Re: [PATCH 14/17] sched/eevdf: Better handle mixed slice length

From: Peter Zijlstra
Date: Tue Apr 04 2023 - 05:30:44 EST


On Fri, Mar 31, 2023 at 05:26:51PM +0200, Vincent Guittot wrote:
> On Tue, 28 Mar 2023 at 13:06, Peter Zijlstra <peterz@xxxxxxxxxxxxx> wrote:
> >
> > In the case where (due to latency-nice) there are different request
> > sizes in the tree, the smaller requests tend to be dominated by the
> > larger. Also note how the EEVDF lag limits are based on r_max.
> >
> > Therefore; add a heuristic that for the mixed request size case, moves
> > smaller requests to placement strategy #2 which ensures they're
> > immidiately eligible and and due to their smaller (virtual) deadline
> > will cause preemption.
> >
> > NOTE: this relies on update_entity_lag() to impose lag limits above
> > a single slice.
> >
> > Signed-off-by: Peter Zijlstra (Intel) <peterz@xxxxxxxxxxxxx>
> > ---
> > kernel/sched/fair.c | 14 ++++++++++++++
> > kernel/sched/features.h | 1 +
> > kernel/sched/sched.h | 1 +
> > 3 files changed, 16 insertions(+)
> >
> > --- a/kernel/sched/fair.c
> > +++ b/kernel/sched/fair.c
> > @@ -616,6 +616,7 @@ avg_vruntime_add(struct cfs_rq *cfs_rq,
> > s64 key = entity_key(cfs_rq, se);
> >
> > cfs_rq->avg_vruntime += key * weight;
> > + cfs_rq->avg_slice += se->slice * weight;
> > cfs_rq->avg_load += weight;
> > }
> >
> > @@ -626,6 +627,7 @@ avg_vruntime_sub(struct cfs_rq *cfs_rq,
> > s64 key = entity_key(cfs_rq, se);
> >
> > cfs_rq->avg_vruntime -= key * weight;
> > + cfs_rq->avg_slice -= se->slice * weight;
> > cfs_rq->avg_load -= weight;
> > }
> >
> > @@ -4832,6 +4834,18 @@ place_entity(struct cfs_rq *cfs_rq, stru
> > lag = se->vlag;
> >
> > /*
> > + * For latency sensitive tasks; those that have a shorter than
> > + * average slice and do not fully consume the slice, transition
> > + * to EEVDF placement strategy #2.
> > + */
> > + if (sched_feat(PLACE_FUDGE) &&
> > + cfs_rq->avg_slice > se->slice * cfs_rq->avg_load) {
> > + lag += vslice;
> > + if (lag > 0)
> > + lag = 0;
>
> By using different lag policies for tasks, doesn't this create
> unfairness between tasks ?

Possibly, I've just not managed to trigger it yet -- if it is an issue
it can be fixed by ensuring we don't place the entity before its
previous vruntime just like the sleeper hack later on.

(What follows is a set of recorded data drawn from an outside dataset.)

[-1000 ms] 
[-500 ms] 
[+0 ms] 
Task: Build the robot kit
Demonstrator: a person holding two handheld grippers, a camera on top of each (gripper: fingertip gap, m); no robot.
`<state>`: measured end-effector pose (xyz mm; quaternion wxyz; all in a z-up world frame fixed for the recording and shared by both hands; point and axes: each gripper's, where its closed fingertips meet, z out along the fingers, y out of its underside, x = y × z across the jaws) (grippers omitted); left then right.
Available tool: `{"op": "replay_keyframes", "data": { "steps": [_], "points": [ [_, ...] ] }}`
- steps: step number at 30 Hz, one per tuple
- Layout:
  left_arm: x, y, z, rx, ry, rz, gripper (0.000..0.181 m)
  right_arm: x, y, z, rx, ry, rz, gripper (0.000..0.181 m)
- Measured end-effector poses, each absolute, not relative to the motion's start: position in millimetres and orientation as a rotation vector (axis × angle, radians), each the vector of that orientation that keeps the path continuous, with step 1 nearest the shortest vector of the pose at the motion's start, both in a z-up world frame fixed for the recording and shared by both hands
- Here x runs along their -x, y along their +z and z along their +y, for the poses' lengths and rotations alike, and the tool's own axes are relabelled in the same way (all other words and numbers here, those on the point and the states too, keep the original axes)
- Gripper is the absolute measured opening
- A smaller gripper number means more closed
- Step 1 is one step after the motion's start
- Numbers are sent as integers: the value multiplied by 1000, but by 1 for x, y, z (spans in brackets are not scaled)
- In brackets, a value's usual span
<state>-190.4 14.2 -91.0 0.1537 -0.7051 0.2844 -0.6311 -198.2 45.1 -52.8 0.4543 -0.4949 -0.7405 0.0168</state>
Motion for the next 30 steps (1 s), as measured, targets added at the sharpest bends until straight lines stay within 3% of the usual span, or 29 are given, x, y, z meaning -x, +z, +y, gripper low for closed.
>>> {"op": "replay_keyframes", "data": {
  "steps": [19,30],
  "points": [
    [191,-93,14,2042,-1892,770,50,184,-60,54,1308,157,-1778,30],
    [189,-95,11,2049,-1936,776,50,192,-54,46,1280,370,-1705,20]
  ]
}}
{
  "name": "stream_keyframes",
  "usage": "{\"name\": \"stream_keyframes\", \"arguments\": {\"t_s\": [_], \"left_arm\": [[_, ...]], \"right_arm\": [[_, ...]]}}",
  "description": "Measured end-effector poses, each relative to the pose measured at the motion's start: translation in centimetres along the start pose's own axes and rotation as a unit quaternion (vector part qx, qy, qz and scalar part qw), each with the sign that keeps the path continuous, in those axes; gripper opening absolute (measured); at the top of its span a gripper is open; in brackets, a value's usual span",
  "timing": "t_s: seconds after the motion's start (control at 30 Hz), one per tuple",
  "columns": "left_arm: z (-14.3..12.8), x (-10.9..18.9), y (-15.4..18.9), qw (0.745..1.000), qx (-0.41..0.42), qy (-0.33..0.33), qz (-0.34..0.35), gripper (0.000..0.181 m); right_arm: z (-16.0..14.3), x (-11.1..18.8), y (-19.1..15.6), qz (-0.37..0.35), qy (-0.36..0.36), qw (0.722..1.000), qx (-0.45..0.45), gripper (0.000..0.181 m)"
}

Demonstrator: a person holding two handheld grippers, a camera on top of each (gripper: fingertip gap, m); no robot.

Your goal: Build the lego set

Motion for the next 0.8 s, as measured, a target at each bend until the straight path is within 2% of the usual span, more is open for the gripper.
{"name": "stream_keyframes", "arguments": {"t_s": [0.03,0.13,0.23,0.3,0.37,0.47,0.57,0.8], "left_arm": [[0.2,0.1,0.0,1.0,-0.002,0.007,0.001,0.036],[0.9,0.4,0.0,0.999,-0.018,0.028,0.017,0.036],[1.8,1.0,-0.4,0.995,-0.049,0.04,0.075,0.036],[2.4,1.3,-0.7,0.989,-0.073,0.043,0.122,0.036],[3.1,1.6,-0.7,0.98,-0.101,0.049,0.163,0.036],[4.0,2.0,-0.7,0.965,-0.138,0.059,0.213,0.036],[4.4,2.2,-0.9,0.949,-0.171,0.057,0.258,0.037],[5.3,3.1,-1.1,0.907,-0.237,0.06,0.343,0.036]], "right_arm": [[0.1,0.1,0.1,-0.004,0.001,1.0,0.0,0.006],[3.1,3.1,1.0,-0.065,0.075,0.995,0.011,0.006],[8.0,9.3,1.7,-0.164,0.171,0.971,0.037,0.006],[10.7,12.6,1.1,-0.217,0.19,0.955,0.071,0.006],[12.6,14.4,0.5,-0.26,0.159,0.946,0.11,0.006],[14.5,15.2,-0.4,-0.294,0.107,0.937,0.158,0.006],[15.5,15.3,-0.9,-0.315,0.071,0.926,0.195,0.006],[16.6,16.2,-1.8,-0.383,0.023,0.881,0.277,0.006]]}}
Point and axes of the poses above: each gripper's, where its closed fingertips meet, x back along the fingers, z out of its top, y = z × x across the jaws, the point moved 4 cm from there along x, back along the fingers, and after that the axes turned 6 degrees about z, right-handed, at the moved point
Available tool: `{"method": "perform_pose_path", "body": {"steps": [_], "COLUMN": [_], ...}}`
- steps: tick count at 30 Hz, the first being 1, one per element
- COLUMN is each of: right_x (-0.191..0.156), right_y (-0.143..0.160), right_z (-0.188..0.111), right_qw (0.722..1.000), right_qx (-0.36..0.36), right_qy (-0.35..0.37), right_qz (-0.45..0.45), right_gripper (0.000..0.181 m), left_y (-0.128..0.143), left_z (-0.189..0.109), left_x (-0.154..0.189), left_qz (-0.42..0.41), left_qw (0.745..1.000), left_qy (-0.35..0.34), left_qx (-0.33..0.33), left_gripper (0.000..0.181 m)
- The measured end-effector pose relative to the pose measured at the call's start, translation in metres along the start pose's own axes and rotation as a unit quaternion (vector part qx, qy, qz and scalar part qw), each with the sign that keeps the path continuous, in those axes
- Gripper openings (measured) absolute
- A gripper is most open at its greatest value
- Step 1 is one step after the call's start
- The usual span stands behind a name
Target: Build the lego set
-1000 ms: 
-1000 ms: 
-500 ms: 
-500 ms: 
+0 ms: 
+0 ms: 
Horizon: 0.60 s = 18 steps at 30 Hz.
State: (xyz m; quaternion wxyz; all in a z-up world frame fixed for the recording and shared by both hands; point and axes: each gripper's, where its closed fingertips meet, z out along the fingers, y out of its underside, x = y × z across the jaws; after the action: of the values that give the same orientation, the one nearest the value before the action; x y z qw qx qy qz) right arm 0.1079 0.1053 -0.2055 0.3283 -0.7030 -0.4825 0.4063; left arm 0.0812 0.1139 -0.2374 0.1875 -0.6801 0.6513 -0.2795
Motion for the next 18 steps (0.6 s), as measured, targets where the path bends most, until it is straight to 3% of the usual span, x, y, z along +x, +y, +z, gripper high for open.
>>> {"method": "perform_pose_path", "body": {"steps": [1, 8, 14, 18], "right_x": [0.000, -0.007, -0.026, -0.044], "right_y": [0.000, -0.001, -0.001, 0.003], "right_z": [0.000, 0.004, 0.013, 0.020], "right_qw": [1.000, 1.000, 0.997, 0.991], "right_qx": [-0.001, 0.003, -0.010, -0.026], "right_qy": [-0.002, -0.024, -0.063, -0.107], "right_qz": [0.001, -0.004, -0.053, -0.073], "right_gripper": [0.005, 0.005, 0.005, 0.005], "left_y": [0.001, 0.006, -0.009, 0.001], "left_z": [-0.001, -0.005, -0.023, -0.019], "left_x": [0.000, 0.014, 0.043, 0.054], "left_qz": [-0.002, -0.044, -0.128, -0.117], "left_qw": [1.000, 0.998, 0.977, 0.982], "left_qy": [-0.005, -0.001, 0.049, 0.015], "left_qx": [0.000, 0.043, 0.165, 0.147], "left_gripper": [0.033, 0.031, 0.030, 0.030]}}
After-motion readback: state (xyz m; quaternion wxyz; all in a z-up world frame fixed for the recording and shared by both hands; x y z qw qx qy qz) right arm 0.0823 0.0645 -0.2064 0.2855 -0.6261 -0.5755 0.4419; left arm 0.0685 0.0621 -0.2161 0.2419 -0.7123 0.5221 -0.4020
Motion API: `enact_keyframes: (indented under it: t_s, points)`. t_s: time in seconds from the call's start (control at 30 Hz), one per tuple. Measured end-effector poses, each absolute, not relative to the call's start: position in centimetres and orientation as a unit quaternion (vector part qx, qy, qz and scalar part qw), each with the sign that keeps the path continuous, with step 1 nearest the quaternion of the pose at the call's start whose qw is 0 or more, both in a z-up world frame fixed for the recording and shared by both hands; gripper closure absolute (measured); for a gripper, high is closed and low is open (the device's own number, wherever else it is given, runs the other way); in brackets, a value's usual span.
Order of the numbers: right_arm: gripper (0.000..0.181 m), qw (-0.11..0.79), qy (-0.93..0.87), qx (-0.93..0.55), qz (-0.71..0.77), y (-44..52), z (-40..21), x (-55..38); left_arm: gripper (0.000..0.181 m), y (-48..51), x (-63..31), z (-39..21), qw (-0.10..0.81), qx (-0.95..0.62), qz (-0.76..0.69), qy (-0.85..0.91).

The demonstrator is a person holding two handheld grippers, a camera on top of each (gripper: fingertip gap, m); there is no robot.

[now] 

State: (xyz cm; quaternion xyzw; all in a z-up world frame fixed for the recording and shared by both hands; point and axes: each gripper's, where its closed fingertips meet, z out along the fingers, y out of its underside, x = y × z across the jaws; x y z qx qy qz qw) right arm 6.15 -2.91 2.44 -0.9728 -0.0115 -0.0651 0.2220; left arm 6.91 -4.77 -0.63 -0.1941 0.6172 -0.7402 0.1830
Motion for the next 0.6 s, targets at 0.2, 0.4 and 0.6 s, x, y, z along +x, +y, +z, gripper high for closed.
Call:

> I wanted to stress this situation with a simple use case but it seems
> that even without changing the slice, there is a fairness problem:
>
> Task A always run
> Task B loops on : running 1ms then sleeping 1ms
> default nice and latency nice prio bot both
> each task should get around 50% of the time.
>
> The fairness is ok with tip/sched/core
> but with eevdf, Task B only gets around 30%
>
> I haven't identified the problem so far

Heh, this is actually the correct behaviour. If you have a u=1 and a
u=.5 task, you should distribute time on a 2:1 basis, eg. 67% vs 33%.

CFS has this sleeper bonus hack that makes it 50% vs 50% but that is
strictly not correct -- although it does help a number of weird
benchmarks.